To the public’s knowledge, 13 US military personnel have so far been killed since the war was launched on 28 February, but veterans said on Thursday that there are likely more casualties to be announced, given that the Pentagon’s three military hospitals in Germany “are full”.

President Donald Trump has repeatedly indicated that there may be many casualties and that it’s simply the cost of going to war.

After critics blasted the president for wearing a campaign hat while receiving the first batch of caskets that were returned to the US, the White House decided that the second dignified transfer ceremony would no longer be open to the press.

While the anti-war veterans took stock of Washington’s responsibility for starting the war, they pointed to deeply embedded Israeli operations that they say have become inextricable from the Pentagon’s decision-making. A key example, they said, is the US targeting of the elementary school in Minab, Iran, which killed 165 people, most of whom were children.

“The intelligence on the target itself was provided to us by Israel,” former Green Beret and contractor with the scandal-plagued Gaza Humanitarian Foundation, Anthony Aguilar, told an audience at the National Press Club.

“They knew exactly what it was,” he said of the building, which had become a school in 2016.

US Secretary of War Pete Hegseth told reporters earlier this month that the Pentagon is investigating the attack, but that the US does not target civilians.

A New York Times analysis pointed to US culpability.

Ray McGovern, 86, a former CIA analyst, suggested that the Pentagon broadened its list of targets in Iran based on Israeli requests.

AfrikTimes has reached out to the Pentagon for comment, but did not receive a response in time for publication.

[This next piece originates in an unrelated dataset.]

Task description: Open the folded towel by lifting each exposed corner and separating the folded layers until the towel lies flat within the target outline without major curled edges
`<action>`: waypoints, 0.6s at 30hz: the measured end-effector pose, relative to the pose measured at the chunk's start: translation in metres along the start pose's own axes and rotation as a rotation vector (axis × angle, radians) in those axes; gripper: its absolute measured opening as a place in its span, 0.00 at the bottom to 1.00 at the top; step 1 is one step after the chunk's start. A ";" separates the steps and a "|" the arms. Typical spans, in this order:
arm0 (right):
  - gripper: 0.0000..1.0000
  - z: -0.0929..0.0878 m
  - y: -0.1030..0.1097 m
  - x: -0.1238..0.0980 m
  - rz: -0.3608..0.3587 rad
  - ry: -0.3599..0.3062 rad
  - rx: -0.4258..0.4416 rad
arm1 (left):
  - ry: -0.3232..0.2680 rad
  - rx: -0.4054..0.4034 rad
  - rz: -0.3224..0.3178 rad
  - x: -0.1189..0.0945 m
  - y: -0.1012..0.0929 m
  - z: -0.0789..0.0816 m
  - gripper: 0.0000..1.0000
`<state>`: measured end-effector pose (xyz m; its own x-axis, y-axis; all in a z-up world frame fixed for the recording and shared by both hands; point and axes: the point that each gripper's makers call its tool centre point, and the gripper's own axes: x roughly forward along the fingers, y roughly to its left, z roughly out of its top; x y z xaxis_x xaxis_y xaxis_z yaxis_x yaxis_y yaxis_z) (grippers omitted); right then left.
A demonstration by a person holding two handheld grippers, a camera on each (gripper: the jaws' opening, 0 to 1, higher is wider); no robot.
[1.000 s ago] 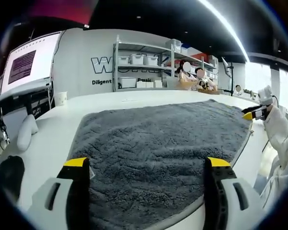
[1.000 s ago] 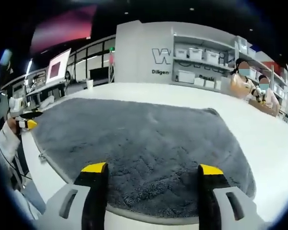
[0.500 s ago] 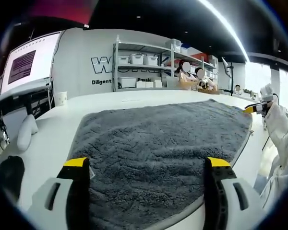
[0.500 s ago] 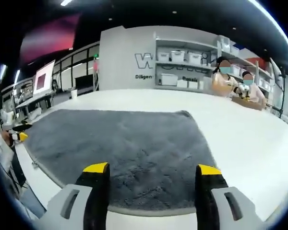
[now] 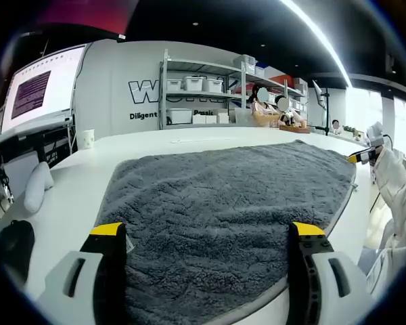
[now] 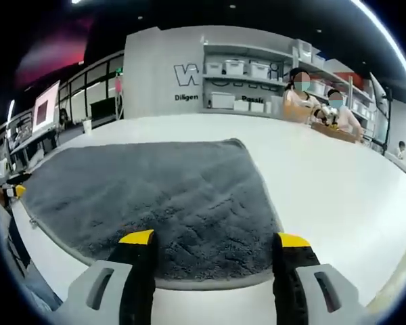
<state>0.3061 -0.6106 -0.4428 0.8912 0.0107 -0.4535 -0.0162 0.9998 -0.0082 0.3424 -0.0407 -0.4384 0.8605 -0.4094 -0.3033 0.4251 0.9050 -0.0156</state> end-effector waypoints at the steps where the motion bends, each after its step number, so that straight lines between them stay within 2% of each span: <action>1: 0.67 0.000 0.000 0.000 0.000 0.002 -0.002 | 0.000 0.000 0.000 0.000 0.000 0.000 0.98; 18: 0.67 -0.003 0.001 -0.003 0.015 -0.008 -0.011 | 0.002 0.000 0.001 0.001 0.000 0.000 0.98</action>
<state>0.3018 -0.6101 -0.4437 0.8945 0.0262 -0.4463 -0.0350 0.9993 -0.0114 0.3432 -0.0406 -0.4381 0.8605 -0.4078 -0.3051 0.4237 0.9057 -0.0156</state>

‘They Were Fighting for Another Country’

In an interview on The Shawn Ryan Show, the recently resigned top US counterterrorism official, Joe Kent, himself a former soldier, espoused similar sentiments, saying only Israel stands to gain from the US bombing Iran, because Iran is not an imminent threat to the US, but it could become a significant counterweight to Israeli firepower in the region.

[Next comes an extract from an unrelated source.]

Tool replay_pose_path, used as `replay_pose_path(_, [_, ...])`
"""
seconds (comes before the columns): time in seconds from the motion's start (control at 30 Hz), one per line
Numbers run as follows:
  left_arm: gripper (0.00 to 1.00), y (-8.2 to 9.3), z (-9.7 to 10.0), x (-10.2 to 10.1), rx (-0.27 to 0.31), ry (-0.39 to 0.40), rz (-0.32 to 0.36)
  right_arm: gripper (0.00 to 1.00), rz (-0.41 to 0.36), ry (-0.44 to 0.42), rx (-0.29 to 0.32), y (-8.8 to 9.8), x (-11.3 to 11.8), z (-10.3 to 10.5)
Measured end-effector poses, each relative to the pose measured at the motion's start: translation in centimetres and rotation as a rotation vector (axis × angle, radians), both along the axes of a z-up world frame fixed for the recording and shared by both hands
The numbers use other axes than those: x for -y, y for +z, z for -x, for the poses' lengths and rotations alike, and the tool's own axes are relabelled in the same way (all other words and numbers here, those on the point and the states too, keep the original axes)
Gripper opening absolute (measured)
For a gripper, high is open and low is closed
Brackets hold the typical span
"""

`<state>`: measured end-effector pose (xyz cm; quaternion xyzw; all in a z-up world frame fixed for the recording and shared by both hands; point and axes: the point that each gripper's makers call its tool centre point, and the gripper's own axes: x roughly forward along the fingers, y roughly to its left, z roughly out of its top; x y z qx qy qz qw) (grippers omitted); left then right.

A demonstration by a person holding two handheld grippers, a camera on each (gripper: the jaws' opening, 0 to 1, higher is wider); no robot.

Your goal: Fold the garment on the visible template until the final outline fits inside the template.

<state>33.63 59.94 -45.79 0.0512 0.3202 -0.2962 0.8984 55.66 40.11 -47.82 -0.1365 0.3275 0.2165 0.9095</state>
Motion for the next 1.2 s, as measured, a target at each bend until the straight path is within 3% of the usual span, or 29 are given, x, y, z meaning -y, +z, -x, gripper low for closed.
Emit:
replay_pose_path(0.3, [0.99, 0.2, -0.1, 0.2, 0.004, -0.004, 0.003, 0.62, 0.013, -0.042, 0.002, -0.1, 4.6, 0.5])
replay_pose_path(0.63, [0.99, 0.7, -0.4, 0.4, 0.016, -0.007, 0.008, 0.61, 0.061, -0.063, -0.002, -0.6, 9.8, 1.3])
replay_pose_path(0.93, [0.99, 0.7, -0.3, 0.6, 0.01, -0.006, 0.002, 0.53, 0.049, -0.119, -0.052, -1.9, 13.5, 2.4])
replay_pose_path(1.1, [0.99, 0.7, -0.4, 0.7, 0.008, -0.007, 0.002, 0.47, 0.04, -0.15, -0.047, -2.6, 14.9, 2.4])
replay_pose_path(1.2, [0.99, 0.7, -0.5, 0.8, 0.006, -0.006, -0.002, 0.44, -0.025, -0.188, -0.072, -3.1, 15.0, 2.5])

“We have always been part of the master plan in the taking over of the Middle East on behalf of Israel, [and] we started off with Iraq,” Dennis Fritz, a retired US Air Force chief master sergeant, said on the veterans panel on Thursday.

“It’s… on the backs of our men and women,” Fritz, who has spent more than a decade advocating for increased care for combat-wounded soldiers, said.

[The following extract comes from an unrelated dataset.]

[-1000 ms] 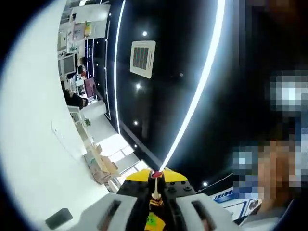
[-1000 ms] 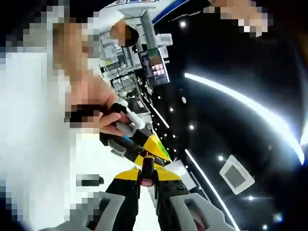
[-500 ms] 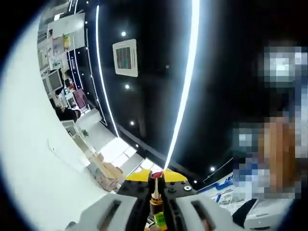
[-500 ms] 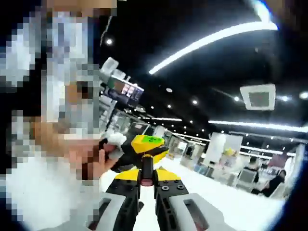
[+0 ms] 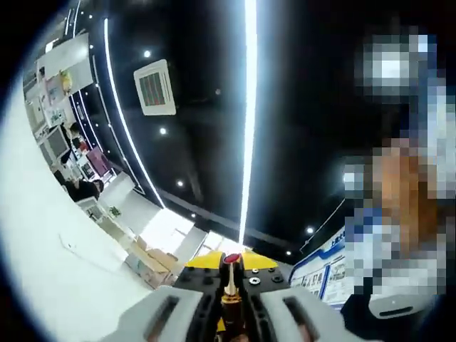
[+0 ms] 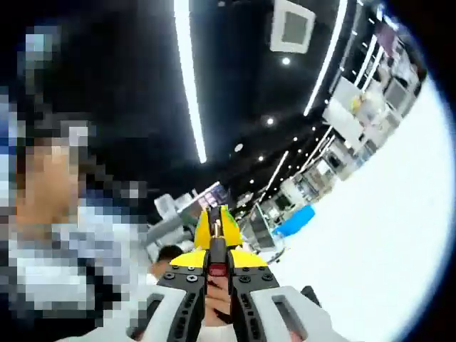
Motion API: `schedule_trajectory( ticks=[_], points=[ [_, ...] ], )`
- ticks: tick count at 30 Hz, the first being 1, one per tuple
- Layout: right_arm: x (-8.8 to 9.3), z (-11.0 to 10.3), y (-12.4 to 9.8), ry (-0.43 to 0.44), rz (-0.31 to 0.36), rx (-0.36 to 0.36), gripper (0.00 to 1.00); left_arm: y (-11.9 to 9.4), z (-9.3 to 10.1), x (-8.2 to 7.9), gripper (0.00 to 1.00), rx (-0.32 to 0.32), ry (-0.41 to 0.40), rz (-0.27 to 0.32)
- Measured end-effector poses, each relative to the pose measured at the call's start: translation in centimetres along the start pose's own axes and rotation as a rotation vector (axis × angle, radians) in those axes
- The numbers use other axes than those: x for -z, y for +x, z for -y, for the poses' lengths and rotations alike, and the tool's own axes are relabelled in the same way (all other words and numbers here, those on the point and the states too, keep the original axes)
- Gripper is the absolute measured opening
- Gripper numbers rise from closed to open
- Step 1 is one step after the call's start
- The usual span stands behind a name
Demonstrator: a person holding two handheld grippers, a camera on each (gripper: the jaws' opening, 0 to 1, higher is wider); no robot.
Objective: Unscrew the lipstick cap, remove the lipstick, and put the cap back on the lipstick
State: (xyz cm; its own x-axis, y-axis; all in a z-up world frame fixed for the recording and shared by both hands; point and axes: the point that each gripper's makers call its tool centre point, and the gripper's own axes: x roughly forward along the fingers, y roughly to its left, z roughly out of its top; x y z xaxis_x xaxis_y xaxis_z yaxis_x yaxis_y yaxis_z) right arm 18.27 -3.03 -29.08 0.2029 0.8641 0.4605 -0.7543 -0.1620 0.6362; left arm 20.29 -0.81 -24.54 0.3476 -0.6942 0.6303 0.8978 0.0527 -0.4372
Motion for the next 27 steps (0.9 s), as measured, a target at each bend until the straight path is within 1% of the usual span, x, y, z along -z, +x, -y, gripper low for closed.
schedule_trajectory(
  ticks=[3,7,8,10,12,14,17,19,23,24,25,27],
  points=[
    [0.3,-0.1,0.1,-0.03,-0.013,0.01,0.09,-0.1,-0.3,0.0,0.09,-0.007,-0.014,-0.001],
    [0.2,-0.7,0.3,-0.076,-0.02,0.003,0.1,0.1,0.0,-0.2,0.09,0.0,-0.015,0.01],
    [0.3,-0.7,0.3,-0.116,-0.037,0.001,0.1,0.1,0.1,-0.3,0.09,0.003,-0.019,0.01],
    [0.4,-0.8,0.5,-0.138,-0.054,0.012,0.11,0.0,0.1,-0.4,0.09,0.003,-0.024,0.01],
    [0.5,-0.9,0.6,-0.173,-0.067,0.023,0.15,0.0,-0.1,-0.3,0.09,-0.008,-0.018,0.006],
    [0.9,-0.8,0.8,-0.208,-0.088,0.033,0.25,-0.1,-0.4,-0.2,0.09,-0.019,-0.017,0.001],
    [1.6,0.7,0.7,-0.284,-0.144,0.127,0.42,-0.2,-0.9,-0.1,0.09,-0.036,-0.037,0.005],
    [1.4,1.0,0.7,-0.332,-0.135,0.155,0.49,-0.3,-1.0,-0.1,0.09,-0.042,-0.045,0.007],
    [1.5,1.3,0.5,-0.377,-0.154,0.176,0.49,-0.3,-1.3,-0.4,0.09,-0.058,-0.052,0.017],
    [1.2,1.5,0.4,-0.414,-0.153,0.185,0.49,-0.4,-1.4,-0.5,0.09,-0.064,-0.058,0.02],
    [1.0,1.3,0.5,-0.463,-0.15,0.181,0.49,-0.5,-1.5,-0.7,0.09,-0.069,-0.063,0.021],
    [0.9,1.1,0.6,-0.41,-0.137,0.19,0.53,-0.6,-1.6,-0.8,0.09,-0.079,-0.072,0.023]
  ],
)
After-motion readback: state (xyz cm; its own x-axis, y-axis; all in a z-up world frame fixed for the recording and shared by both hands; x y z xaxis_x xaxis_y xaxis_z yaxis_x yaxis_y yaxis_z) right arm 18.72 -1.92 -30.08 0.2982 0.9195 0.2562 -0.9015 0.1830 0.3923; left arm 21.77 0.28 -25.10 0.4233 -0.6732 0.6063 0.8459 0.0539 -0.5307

“They thought they were fighting for their country. But you know what? They were betrayed. They were fighting for another country known as Israel.”

Myles B Caggins III, a senior nonresident fellow with the New Lines Institute and retired US Army colonel, told reporters on Friday that two things can be true at once – that Washington has its own interests in destroying Iran’s military capability, but it also works in lockstep with Israel.

Caggins was not involved or affiliated with Thursday’s panel.

Hegseth, Senior Officials Welcome Netanyahu to Pentagon > Secretary of the  Air Force International Affairs > NewsSecretary of Defense Pete Hegseth hosts a bilateral exchange with Israeli Prime Minister Benjamin Netanyahu at the Pentagon, Washington, D.C., Feb. 5, 2025. (DoD photo by U.S. Air Force Senior Airman Madelyn Keech)

“Congress has deemed that Israel is our best and strongest ally in that region, possibly, arguably, in the world. And so friends should help friends, right?” he said.

“The defence of Israel is among the highest priorities of this nation, and a key, critical place for us to spend money,” he added. But why?

“Well, the American political system, we have, of course, the influence of money. And through the influence of money, politicians can more effectively campaign. And under the threat of not supporting those with money, they avoid, they get campaigned against by well-funded special interest lobby groups.”

Chief among those lobbying groups is the American Israel Public Affairs Committee, which has gone from a relatively undiscussed topic to a central campaign focus for candidates, both Republican and Democrat, who make a point of not taking money from the organisation.

This comes as many conservatives and hardline Trump supporters are questioning why the US singles out Israel as its favoured ally in the world, rather than countries within Nato, as an example.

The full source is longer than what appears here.